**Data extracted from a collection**
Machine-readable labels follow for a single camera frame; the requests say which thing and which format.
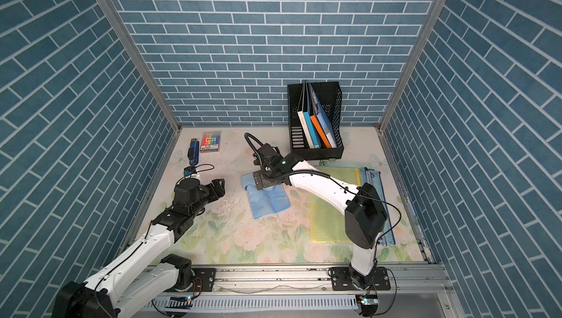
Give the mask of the light blue cleaning cloth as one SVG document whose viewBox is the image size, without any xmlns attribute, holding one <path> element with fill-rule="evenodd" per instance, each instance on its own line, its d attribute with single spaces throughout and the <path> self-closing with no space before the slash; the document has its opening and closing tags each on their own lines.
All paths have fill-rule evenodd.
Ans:
<svg viewBox="0 0 562 318">
<path fill-rule="evenodd" d="M 281 185 L 258 190 L 253 174 L 241 177 L 241 185 L 247 192 L 250 210 L 254 219 L 279 214 L 290 208 L 290 201 Z"/>
</svg>

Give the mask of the yellow mesh document bag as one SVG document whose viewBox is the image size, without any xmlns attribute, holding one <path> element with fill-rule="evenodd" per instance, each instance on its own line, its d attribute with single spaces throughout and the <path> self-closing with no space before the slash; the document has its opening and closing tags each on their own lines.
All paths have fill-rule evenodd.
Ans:
<svg viewBox="0 0 562 318">
<path fill-rule="evenodd" d="M 360 185 L 361 172 L 358 168 L 319 166 L 318 169 L 342 182 Z M 312 242 L 352 244 L 345 233 L 345 218 L 341 212 L 313 194 L 309 194 L 308 201 Z"/>
</svg>

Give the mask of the blue mesh document bag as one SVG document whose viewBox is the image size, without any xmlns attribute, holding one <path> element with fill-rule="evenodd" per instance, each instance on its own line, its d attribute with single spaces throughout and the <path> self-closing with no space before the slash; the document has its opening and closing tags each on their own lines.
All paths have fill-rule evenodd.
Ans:
<svg viewBox="0 0 562 318">
<path fill-rule="evenodd" d="M 367 167 L 359 168 L 359 177 L 360 177 L 361 185 L 365 183 L 373 185 L 373 172 L 374 170 L 369 169 Z"/>
</svg>

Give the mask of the green mesh document bag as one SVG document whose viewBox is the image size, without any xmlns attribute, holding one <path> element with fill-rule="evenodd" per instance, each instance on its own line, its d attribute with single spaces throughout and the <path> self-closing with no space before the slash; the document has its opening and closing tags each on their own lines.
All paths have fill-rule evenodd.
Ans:
<svg viewBox="0 0 562 318">
<path fill-rule="evenodd" d="M 364 161 L 345 161 L 345 160 L 320 160 L 318 163 L 322 167 L 345 167 L 345 168 L 367 168 L 373 169 L 373 166 L 369 162 Z"/>
</svg>

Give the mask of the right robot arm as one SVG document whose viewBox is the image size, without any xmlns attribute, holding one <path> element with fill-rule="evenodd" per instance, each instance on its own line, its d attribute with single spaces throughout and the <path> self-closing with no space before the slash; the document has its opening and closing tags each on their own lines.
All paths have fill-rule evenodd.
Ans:
<svg viewBox="0 0 562 318">
<path fill-rule="evenodd" d="M 303 189 L 327 202 L 344 217 L 345 234 L 353 243 L 351 273 L 366 280 L 376 268 L 378 240 L 383 234 L 388 212 L 376 188 L 345 183 L 313 167 L 296 154 L 282 156 L 279 149 L 249 143 L 259 170 L 253 173 L 256 189 L 286 184 Z"/>
</svg>

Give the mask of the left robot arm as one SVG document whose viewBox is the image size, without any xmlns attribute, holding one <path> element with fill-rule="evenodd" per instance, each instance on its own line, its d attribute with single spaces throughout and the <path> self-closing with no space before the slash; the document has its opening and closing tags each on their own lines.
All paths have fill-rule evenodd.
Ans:
<svg viewBox="0 0 562 318">
<path fill-rule="evenodd" d="M 82 283 L 71 281 L 59 290 L 53 317 L 132 317 L 166 290 L 201 290 L 190 259 L 167 254 L 193 226 L 207 204 L 225 196 L 224 179 L 207 185 L 183 178 L 174 199 L 155 217 L 148 230 L 116 259 Z"/>
</svg>

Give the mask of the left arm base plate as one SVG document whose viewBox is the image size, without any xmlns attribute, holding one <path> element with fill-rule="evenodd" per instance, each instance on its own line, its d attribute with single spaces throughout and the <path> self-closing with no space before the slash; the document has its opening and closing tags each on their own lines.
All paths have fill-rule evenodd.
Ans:
<svg viewBox="0 0 562 318">
<path fill-rule="evenodd" d="M 174 285 L 165 290 L 165 293 L 207 293 L 211 292 L 217 274 L 216 268 L 192 268 L 190 271 L 179 272 Z"/>
</svg>

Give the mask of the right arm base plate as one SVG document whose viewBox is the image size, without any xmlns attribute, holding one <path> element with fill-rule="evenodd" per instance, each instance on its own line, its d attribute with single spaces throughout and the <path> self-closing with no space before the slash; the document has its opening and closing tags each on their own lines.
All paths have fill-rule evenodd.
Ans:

**Aim of the task**
Each line carrying the string "right" should be copied out from the entries.

**Written response**
Give the mask of the right robot arm as one SVG document whose viewBox is the image size, without any xmlns attribute, holding one <path> element with fill-rule="evenodd" per instance, each instance on its own line, its d attribute with single spaces throughout and the <path> self-closing with no space before the slash; the document has its opening and closing tags each on their own lines.
Give the mask of the right arm base plate as one SVG document whose viewBox is the image size, without any xmlns attribute, holding one <path> element with fill-rule="evenodd" per instance, each instance on its own line, its d attribute with single spaces throughout and the <path> self-closing with no space before the slash; the document has its opening and closing tags each on their own lines.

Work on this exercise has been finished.